The underrated casualty of war

by Connor Soudani

Imagine you are a young, ambitious college student on a promising stretch to obtaining your lifelong goal of achieving a college degree.  However, before you know it, you are surrounded by a civil war which makes it almost impossible to continue your education in your native homeland.  You consider trying to continue your studies abroad, but with your relatives getting killed on the streets, you feel compelled to stay and offer your support.  In the vast chaos that ensues, you find yourself wanting to continue your education and trying to stay alive.
This scenario isn’t happening in Spokane, but it is happening in Syria.  However, it is the details of Syrian student life that are far more revealing of their current state of affairs.

A former Syrian student whose identity she chose not to reveal, left Syria before the revolution on a scholarship from the Syrian government to study in Malaysia.  However, she says that the conflict has caused many new problems for her and her fellow students abroad.

“Now me and most Syrian students have a financial problems,” she said.  “We cannot pay our fees because most of times we do not receive our money and we cannot ask our families to help us and we cannot find a job.”

She continues, saying that while she left before the revolution began, if she still resided in Syria, her actions would have been different.

“If I were in Syria I will not leave under any circumstances because I have to defend on my country.  I should not leave it to those animals,” she said.

Additionally, Andrea Hobright, a graduate student at the University of Wisconsin, has been going to Aleppo for the past 15-20 years and says she knows about those circumstances for students.

“There are no classes because the war is so bad,” Hobright said. “Most of the professors are in hiding or have left the country.”

Jordan Michelson, a Whitworth alum, spent a year in Syria with the Mennonite church teaching English to young children.  He said that the situation is just as bad for students trying to find education abroad.
“Syrians historically have had a difficult time traveling, and it’s hard to get a passport,” Michelson said.  “All in all, some people just can’t leave.”

According to Munzer Absi, dean of the faculty of languages & humanities at Ebla Private University, the actualities of academic strife for Syrian students is all too real.

“The worst part is that a whole generation will be a year behind,” Absi said.  “Some of these students may not be able to ever go back to school since they might start looking for ways to support their families.”

Even for those who aren’t students, life once outside the border trades one evil for another.

“There are over 300,000 registered refugees in Jordan and Turkey,” Michelson said.  “The truth is that thousands don’t register out of a perceived fear that the Syrian secret police will hunt them down.”

For those who stay, it becomes very difficult to conduct one’s normal life when one doesn’t declare their allegiance to the government.

“First of all, we wouldn’t be having this conversation in public,” Michelson said.  “The government just wouldn’t allow for political dissent.”

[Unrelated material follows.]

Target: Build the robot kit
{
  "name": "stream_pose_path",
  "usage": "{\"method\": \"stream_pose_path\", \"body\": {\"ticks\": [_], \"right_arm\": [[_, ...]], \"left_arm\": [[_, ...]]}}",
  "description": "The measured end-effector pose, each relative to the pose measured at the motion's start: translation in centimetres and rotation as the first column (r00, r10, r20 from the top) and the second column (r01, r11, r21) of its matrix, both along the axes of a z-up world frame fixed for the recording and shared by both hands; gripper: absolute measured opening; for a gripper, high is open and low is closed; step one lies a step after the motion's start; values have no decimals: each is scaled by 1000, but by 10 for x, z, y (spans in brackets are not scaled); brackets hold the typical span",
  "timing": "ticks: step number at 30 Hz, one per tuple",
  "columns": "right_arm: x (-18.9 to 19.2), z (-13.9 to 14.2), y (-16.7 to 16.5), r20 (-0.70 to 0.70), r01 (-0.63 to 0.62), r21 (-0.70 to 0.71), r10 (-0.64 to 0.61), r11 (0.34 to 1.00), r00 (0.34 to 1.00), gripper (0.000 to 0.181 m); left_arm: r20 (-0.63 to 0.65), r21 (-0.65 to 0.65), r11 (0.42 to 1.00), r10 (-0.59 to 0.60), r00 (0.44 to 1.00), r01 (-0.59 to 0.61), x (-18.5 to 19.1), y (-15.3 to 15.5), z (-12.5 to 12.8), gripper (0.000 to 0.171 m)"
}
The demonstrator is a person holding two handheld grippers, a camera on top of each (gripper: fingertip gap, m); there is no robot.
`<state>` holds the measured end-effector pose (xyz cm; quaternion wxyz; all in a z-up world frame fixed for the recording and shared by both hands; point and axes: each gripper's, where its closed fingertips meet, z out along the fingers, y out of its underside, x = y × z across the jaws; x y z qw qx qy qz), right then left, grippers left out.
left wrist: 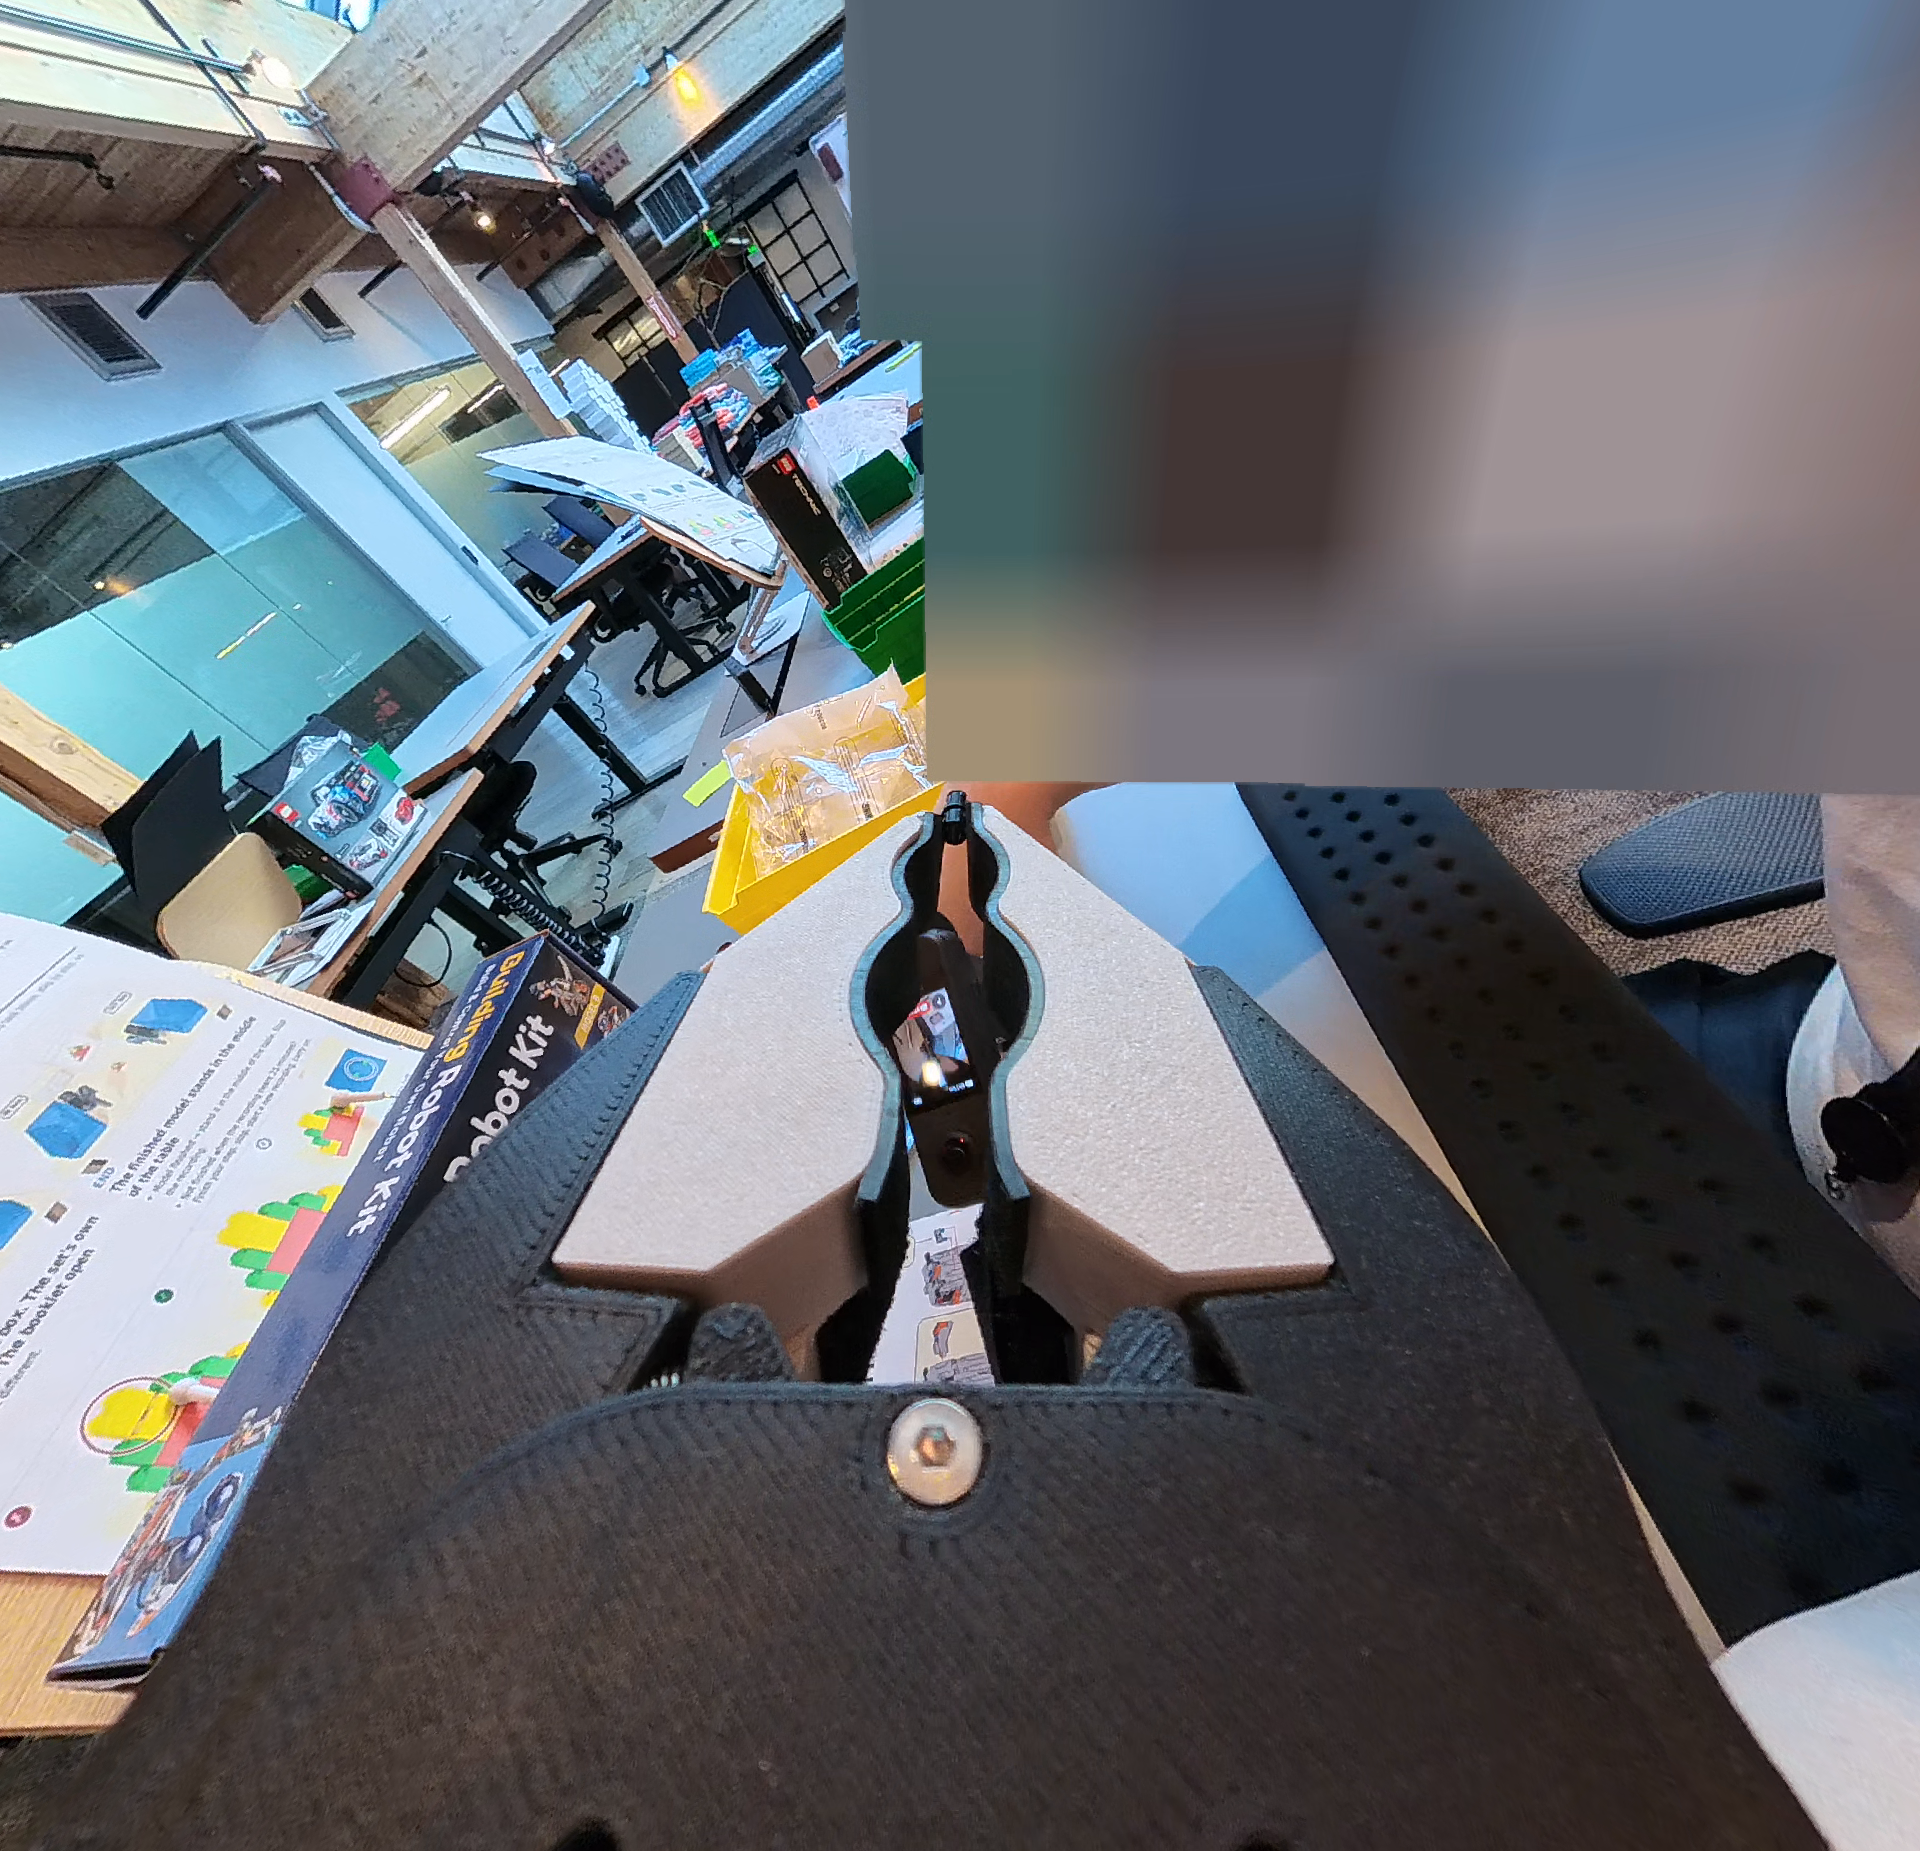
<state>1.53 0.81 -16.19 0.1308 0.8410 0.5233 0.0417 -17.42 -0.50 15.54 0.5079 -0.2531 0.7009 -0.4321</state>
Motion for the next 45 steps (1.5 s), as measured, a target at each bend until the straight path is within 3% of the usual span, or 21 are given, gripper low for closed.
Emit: {"method": "stream_pose_path", "body": {"ticks": [10,12,13,14,15,17,18,21,25,27,30,33,35,39,45], "right_arm": [[18,0,-6,93,-21,-95,29,995,995,6],[4,4,-7,-42,5,-97,-9,995,999,7],[-10,9,-1,-178,26,-64,-38,998,983,6],[-29,21,8,-357,76,-23,-79,997,931,6],[-47,40,21,-547,148,24,-111,989,830,6],[-74,93,42,-861,282,79,-77,956,503,6],[-77,119,48,-940,336,108,-13,936,340,6],[-73,171,53,-989,449,136,144,883,15,7],[-76,214,50,-952,472,138,248,871,-181,7],[-81,232,46,-937,455,167,285,875,-204,6],[-88,253,48,-930,455,230,332,860,-158,6],[-93,283,37,-910,402,245,352,882,-217,5],[-94,293,33,-880,425,305,423,852,-216,6],[-97,286,29,-894,390,338,421,856,-150,6],[-95,286,26,-924,360,249,332,899,-188,6]], "left_arm": [[-13,2,1000,0,1000,0,3,0,-2,2],[-11,0,1000,1,1000,-1,3,1,-2,2],[-9,-2,1000,6,1000,-6,2,2,-1,2],[-5,-7,1000,13,1000,-14,2,4,0,2],[-1,-15,1000,23,1000,-23,1,6,1,1],[5,-40,998,38,999,-38,1,12,3,1],[5,-58,998,41,999,-40,1,14,4,1],[-12,-119,992,49,999,-50,6,22,5,2],[-65,-186,980,66,996,-77,19,34,-1,2],[-86,-233,970,52,995,-71,24,36,-1,2],[-120,-280,957,42,992,-75,33,38,-4,2],[-173,-314,944,47,984,-100,44,42,-11,2],[-199,-365,926,28,980,-100,51,43,-13,2],[-244,-486,868,-25,970,-99,64,42,-13,2],[-263,-482,869,-21,965,-113,75,37,-17,2]]}}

According to an Al Jazeera article written in April 2011, university students were being strongly encouraged to join the ruling Baath party because of the free education given by the Syrian government to accepted members of universities.  Higher education students were bribed with the opportunities of grade increases and a crucial boost for many hoping to enter the best faculties.

Students who chose not to side with the ruling party were persecuted by police and their fellow students.

“We had to say always yes or we will lose our life.  I hate them too much. They prevent us to develop our country,” the former Syrian student said.

“It’s a tribal mentality out there right now,” says Hobright.  “People don’t really know who is fighting Al-Assad, all they know is that they’re in hell.”

Even for those just beginning their education, life is perhaps even more of a struggle.  In reference to a 2011 report by UNESCO, armed conflict is robbing 28 million children of an education by exposing them to widespread sexual violence, targeted attacks on schools and other abuses.

“These kids have beautiful dreams,” Michelson said, “but those dreams have been altered.”

However, Absi believes that this idea has a much broader implication.

“I think education is one of the most lamentable casualties of the current crisis,” Absi said.

As the former Syrian student reflects on the conflict, her plans for the future portray her feelings of responsibility.

“[I hope] to come back Syria soon, to contribute in building it, to help people who suffer from the atrocities, to help children, and to develop the academic field because I have now a good experience I will finish PHD soon in a couple of month.  I make a very good effort in my studying to benefit my country,” she said.

For now, the Syrian conflict with an unforeseeable end threatens the educational opportunities of students in and outside of Syria for generations to come.